The aid was going to induce a Soviet intervention, Brzezinski told the French magazine Le Nouvel Observateur in 1998. When Soviet troops crossed the border, Brzezinski said he wrote to Carter that the US had the "opportunity of giving to the USSR its Vietnam war."

"Indeed, for almost 10 years, Moscow had to carry on a war that was unsustainable for the regime, a conflict that brought about the demoralization and finally the breakup of the Soviet empire," he said in the interview.


Comment: As we said above, it was a factor, but not decisive. Brzezinski, though, was someone whose psychology would certainly lead him to believe that he was 'all that'. What killed the USSR was - specifically - Yeltsin, and more generally, the lifting of the spell (for Russians) of the utopian potential of socialism/communism.



Careful observers will note that Trump's version of history actually overlaps with this statement of Brzezinski's, which has since become the conventional wisdom in Washington. The policy of aiding the mujahideen continued under Ronald Reagan, who sent money and weapons to Afghanistan, including anti-aircraft missiles. One of the recipients of this aid was Osama bin Laden, who led a contingent of Arab volunteers.

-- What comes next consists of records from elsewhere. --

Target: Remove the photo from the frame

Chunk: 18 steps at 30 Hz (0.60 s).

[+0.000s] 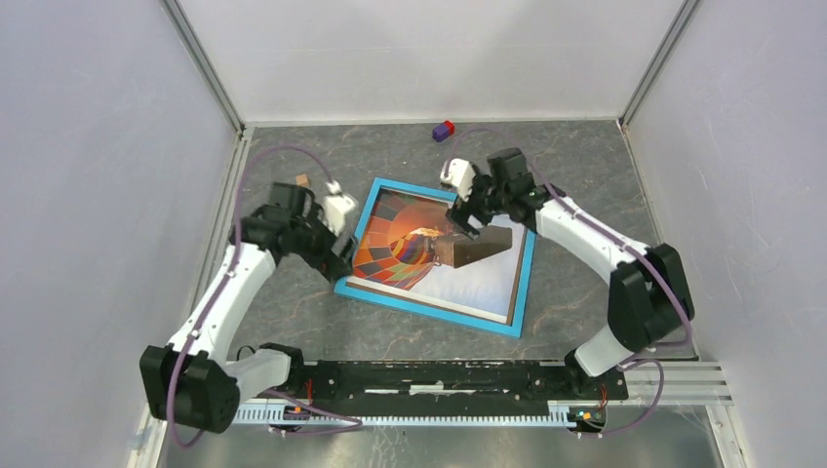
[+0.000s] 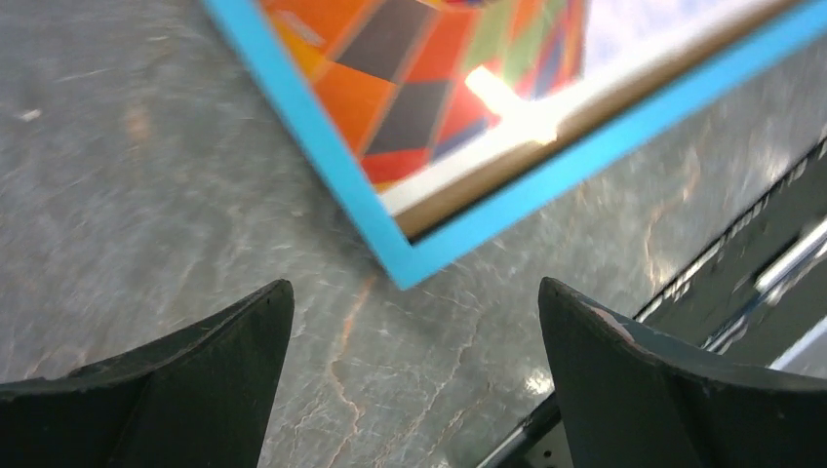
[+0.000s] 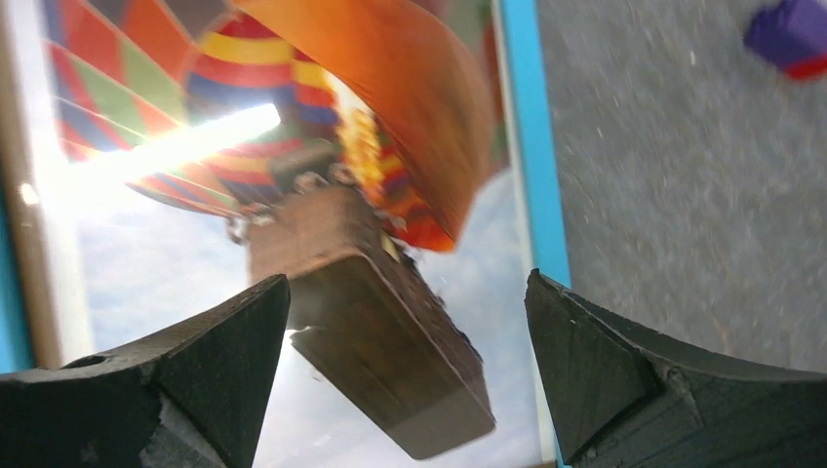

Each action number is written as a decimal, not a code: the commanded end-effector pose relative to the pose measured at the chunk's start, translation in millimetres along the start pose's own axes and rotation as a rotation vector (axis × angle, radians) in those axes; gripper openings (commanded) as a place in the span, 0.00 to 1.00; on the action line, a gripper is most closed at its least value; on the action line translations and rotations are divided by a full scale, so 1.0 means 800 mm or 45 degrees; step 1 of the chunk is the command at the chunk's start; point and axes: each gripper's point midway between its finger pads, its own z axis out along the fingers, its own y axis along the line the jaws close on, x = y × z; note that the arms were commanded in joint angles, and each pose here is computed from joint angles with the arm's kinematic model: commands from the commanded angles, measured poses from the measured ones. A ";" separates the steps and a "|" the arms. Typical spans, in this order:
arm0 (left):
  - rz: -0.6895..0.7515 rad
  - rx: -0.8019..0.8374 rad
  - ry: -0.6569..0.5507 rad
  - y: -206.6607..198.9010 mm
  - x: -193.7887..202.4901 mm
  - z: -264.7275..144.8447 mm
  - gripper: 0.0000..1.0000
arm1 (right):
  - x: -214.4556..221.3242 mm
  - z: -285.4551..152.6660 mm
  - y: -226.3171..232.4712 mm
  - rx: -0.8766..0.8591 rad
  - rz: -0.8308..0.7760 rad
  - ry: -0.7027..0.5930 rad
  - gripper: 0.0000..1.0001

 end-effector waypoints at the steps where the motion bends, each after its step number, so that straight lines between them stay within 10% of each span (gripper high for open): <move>1: 0.395 -0.019 0.114 -0.029 0.030 0.023 1.00 | 0.035 -0.008 -0.053 -0.045 0.220 0.011 0.95; 18: 0.983 -0.105 0.172 -0.079 0.067 0.115 1.00 | 0.154 0.026 -0.144 -0.071 0.316 0.255 0.95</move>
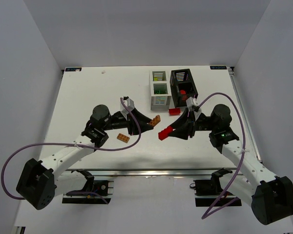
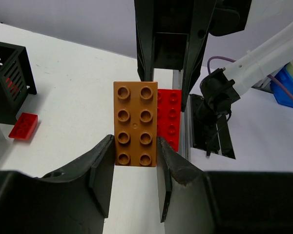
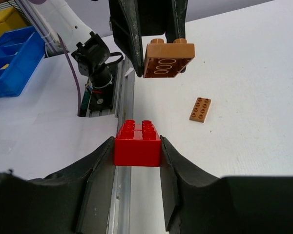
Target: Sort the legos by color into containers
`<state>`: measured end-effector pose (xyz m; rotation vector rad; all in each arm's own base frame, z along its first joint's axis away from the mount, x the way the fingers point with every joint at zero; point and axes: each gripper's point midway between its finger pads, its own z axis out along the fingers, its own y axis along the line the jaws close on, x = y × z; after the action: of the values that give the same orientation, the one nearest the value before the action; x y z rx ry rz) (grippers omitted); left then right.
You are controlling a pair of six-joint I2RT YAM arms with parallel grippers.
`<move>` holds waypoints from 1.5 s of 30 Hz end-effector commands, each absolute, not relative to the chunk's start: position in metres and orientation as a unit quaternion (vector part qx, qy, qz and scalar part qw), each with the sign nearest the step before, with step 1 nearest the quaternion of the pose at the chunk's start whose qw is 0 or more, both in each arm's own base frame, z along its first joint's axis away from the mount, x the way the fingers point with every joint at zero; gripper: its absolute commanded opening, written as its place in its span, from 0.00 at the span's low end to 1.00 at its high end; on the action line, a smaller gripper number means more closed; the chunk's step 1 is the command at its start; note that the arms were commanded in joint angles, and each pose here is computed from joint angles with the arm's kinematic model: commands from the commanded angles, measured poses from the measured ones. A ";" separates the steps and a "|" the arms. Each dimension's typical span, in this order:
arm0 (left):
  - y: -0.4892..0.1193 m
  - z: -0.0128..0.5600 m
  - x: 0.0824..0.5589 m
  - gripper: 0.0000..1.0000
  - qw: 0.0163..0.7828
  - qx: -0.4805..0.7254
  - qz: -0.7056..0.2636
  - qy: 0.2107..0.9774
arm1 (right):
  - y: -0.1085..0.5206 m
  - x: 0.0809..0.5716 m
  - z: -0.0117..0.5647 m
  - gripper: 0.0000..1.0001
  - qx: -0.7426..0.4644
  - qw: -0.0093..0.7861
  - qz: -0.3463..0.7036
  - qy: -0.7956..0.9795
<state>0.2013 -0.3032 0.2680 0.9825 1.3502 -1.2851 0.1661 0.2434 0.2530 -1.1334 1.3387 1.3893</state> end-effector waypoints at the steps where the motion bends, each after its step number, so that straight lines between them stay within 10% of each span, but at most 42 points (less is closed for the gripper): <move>1: -0.299 0.277 0.200 0.00 0.513 0.400 -0.526 0.547 | 0.242 0.171 0.265 0.00 -0.469 0.456 0.543 0.527; 13: -0.292 0.279 0.221 0.00 0.544 0.358 -0.494 0.576 | 0.161 0.353 0.277 0.00 -0.190 0.662 0.201 0.697; 35: -0.286 0.292 0.215 0.00 0.560 0.361 -0.488 0.563 | 0.126 0.487 0.226 0.00 -0.093 0.610 0.120 0.778; 45: -0.287 0.291 0.215 0.00 0.557 0.362 -0.488 0.565 | 0.125 0.483 0.219 0.74 -0.106 0.594 0.139 0.785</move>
<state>0.2147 -0.2896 0.2822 0.8548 1.3588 -1.1696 0.4767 0.1241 0.1854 -0.2374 1.9070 0.3029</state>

Aspiring holy warriors from many Muslim-majority countries went to Afghanistan to fight. They shifted the focus of their zeal to the West in the mid-1990s, after the government of president Najibullah was killed and Afghanistan plunged into chaos of civil war. In 1996, Bin Laden declared a holy war on the US.


Comment: They were turned on the West by their treacherous and traitorous Western handlers.



Asked about this in January 1998, Brzezinski was unapologetic.

"Regret what? That secret operation was an excellent idea," he told Le Nouvel Observateur. "What is more important in world history? The Taliban or the collapse of the Soviet empire? Some agitated Muslims or the liberation of Central Europe and the end of the Cold War?"


Comment: Do you hear that, Hungary? They unleashed terrorism, the wars to defeat said terrorism, and the resulting migrant waves to 'liberate' you.


By August that year, Bin Laden's operatives would bomb the US embassies in Kenya and Tanzania. In October 2000, they would attack the destroyer USS Cole off the coast of Yemen. And in September 2001, they would destroy the World Trade Center and damage the Pentagon using three hijacked passenger airplanes.


Comment: And they would have Western intelligence assistance every step of the way.


None of it led to Brzezinski disavowing his comments from the 1998 interview, or expressing regret about getting the US to back Bin Laden and Afghan "holy warriors" in his personal jihad against the Soviet Union.